Вниз по лестнице - страница 18



Я не был на его могиле три года, хотя кладбище всего в километре от этой церкви. Просто не могу туда вернуться. Кажется, что вера снова может поселиться в моих мыслях, и я этого даже боюсь. Почему? Потому что это не вяжется с тем, какой образ жизни я веду и кем стал.

– Отец Павел, благословите. – Я перешёл на шёпот.

Батюшка, крепкого телосложения мужчина с негустой белой бородой, легонько кивнул мне и приложил большой крест со своей груди к моей голове. Я ощутил приятное покалывание во лбу и лёгкую слабость в ногах.

– Пройдём со мной, – велел он жестом руки проследовать в сторону скамеек. Сам он сел, поправив подол идеально выглаженной чёрной рясы. – Садись.

Я притулился рядом только после его разрешения. Этому меня тоже научил прадед. Батюшка заметил моё нетерпение раскрыть всё, что у меня на душе, но я либо не решаюсь, либо вновь жду разрешения.

– Что тебя беспокоит, сын мой?

– Я хотел бы исповедаться.

– Слушаю тебя.

У меня вспотели руки. Помню, как впервые сознался на исповеди, что украл у мальчика в садике игрушечный мотоцикл с полицейским. На нём снизу была кнопка, включающая красивые красно-синие сигналы по бокам руля. Я не смог удержаться и утащил игрушку с собой, и даже мама не отметила ничего подозрительного, когда одевала и отводила домой. Всё понял прадед, тогда живущий с нами. Одного его взгляда хватило, чтобы я во всём признался сначала ему, а потом и батюшке на своей первой исповеди. Я плакал, боясь наказания. Страшился, что мама меня накажет сильнее, чем Бог, и поэтому просил прадеда ничего ей не говорить. Он согласился, но только при одном условии – я больше никогда не украду. И я не украл, но исповедь мне понадобилась ещё очень много раз.
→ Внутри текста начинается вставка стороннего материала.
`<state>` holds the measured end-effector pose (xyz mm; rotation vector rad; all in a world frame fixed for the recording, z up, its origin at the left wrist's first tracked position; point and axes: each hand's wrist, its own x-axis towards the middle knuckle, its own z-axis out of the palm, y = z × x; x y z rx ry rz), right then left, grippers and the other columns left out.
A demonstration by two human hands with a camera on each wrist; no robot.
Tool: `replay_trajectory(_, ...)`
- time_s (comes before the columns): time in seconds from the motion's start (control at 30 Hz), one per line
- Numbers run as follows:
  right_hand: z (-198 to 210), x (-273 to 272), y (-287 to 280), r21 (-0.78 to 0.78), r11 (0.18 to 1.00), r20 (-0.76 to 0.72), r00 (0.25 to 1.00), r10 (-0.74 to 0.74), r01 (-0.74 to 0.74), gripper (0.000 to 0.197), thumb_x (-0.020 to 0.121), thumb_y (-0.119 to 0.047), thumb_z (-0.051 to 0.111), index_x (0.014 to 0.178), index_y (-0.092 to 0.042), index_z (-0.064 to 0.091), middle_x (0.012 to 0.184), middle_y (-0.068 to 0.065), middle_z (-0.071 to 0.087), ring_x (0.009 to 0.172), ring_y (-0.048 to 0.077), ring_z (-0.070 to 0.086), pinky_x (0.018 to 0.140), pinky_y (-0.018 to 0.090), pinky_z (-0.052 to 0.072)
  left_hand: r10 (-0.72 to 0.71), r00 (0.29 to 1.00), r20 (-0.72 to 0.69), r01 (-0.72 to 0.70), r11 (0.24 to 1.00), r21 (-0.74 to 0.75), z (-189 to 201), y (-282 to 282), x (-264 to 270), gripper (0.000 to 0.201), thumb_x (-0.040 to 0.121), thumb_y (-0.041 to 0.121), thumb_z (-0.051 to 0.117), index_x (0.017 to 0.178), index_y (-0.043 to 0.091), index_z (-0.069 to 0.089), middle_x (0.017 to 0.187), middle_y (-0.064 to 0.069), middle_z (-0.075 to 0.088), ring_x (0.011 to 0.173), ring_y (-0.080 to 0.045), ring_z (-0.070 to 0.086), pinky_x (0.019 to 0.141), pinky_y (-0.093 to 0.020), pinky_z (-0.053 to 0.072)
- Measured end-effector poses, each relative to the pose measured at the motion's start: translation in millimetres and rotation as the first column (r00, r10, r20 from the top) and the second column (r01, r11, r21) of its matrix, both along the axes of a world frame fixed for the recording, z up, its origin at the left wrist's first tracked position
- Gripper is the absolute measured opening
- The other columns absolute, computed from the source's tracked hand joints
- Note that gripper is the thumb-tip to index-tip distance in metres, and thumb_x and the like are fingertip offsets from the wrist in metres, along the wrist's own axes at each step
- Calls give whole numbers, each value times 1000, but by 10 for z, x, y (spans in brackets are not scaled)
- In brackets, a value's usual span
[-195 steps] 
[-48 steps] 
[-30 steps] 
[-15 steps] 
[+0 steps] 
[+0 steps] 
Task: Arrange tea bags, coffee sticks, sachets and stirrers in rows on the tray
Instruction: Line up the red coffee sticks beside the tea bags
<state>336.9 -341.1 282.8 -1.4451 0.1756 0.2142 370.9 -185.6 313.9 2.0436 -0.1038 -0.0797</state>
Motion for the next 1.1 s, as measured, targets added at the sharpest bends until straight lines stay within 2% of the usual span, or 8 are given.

Раньше всё записывал на листочек. Список был недлинным, но и коротким его назвать нельзя. От приятелей в институте я скрывал свои походы в церковь, но именно в студенческое время мне как никогда нужны были исповеди, чтобы психологически очиститься. Я не верил, что грехи действительно как-то скажутся на моей жизни после смерти, но иначе крыша ехала. Иногда допускал мысль, особенно одинокими холодными ночами в общежитии, что это Он так меня наказывает, давая понять, что ему всё известно, но утром это состояние проходило. Сейчас помню всё, о чём хотел бы рассказать священнослужителю, услужливо ждущему, когда я наконец-то поведаю о своих секретах.

– Я убил…

Глаза батюшки округлились, но я знал, что он не побежит звонить в полицию. Да, он поверил мне, но и я не просто так выбрал именно его для исповеди. Думаю, он тоже это понимал. Я осознал это по его намокшим, потерявшим покой глазам.

– Кого?

– Одного хорошего человека.

– За что же ты его убил, – чуть срывающимся голосом спрашивал он. Я ощущал его сильнейшие попытки держать себя в руках, – и когда это случилось?
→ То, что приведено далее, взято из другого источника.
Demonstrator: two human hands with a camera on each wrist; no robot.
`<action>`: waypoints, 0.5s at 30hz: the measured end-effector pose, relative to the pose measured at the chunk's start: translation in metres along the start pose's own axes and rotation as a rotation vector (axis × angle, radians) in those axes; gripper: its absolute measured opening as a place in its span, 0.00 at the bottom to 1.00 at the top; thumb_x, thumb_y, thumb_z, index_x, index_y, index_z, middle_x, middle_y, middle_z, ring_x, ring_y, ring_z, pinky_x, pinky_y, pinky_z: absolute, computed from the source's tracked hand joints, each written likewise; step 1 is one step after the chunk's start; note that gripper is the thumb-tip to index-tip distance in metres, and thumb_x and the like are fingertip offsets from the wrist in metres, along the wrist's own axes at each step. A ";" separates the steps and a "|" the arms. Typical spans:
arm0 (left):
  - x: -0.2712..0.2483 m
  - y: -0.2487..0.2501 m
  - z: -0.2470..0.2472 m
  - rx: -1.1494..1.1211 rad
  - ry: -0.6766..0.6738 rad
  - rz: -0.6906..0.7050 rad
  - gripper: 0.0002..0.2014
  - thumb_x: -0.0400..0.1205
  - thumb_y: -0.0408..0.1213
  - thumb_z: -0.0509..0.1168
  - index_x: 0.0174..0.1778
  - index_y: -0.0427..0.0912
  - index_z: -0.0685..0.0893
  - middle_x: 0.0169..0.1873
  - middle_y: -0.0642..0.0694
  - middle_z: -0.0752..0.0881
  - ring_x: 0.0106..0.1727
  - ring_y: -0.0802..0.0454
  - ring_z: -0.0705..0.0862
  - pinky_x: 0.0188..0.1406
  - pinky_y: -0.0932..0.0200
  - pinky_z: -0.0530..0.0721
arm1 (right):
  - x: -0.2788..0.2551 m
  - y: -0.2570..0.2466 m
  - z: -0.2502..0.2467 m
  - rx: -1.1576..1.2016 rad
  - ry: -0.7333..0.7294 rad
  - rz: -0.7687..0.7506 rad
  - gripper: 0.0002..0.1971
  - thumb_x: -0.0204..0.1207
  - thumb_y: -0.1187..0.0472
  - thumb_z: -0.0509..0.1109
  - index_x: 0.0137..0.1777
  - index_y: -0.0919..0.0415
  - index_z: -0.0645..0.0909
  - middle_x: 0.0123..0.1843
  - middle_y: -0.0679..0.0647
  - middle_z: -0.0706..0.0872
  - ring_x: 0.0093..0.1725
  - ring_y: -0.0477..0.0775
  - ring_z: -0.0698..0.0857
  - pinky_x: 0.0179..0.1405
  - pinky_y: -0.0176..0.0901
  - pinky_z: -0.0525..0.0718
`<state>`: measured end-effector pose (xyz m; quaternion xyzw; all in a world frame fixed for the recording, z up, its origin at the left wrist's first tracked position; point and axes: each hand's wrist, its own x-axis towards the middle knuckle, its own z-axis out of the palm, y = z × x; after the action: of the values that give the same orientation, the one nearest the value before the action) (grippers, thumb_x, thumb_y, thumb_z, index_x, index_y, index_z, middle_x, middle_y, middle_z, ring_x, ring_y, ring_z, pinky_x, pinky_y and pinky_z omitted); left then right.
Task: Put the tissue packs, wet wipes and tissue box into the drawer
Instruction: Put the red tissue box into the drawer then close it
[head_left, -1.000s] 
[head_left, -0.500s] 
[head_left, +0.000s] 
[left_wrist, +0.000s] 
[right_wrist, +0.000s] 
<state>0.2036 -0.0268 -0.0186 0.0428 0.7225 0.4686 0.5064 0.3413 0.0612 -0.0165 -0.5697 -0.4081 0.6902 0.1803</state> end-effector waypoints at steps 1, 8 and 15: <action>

– На самом деле это ещё не произошло…

Он отвернулся от меня и судорожно выдохнул. Я смотрел всё время в пол, сложа руки в один кулак, но за происходящим наблюдал периферийным зрением.

– Расскажи, откуда у тебя такие мысли? – Батюшкин тон совершенно изменился, но спокойствие обманывало его самого. Хотел бы я поведать больше, но мне слишком понравилось водить его за нос.

– Я знаю, что в этой церкви служит тот, кто недостоин носить крест.

– Кто же это? – вспотевший лоб выдавал старца. Опять.

– Отец Сергей. Я видел, как он клал в карман деньги из коробки для пожертвований.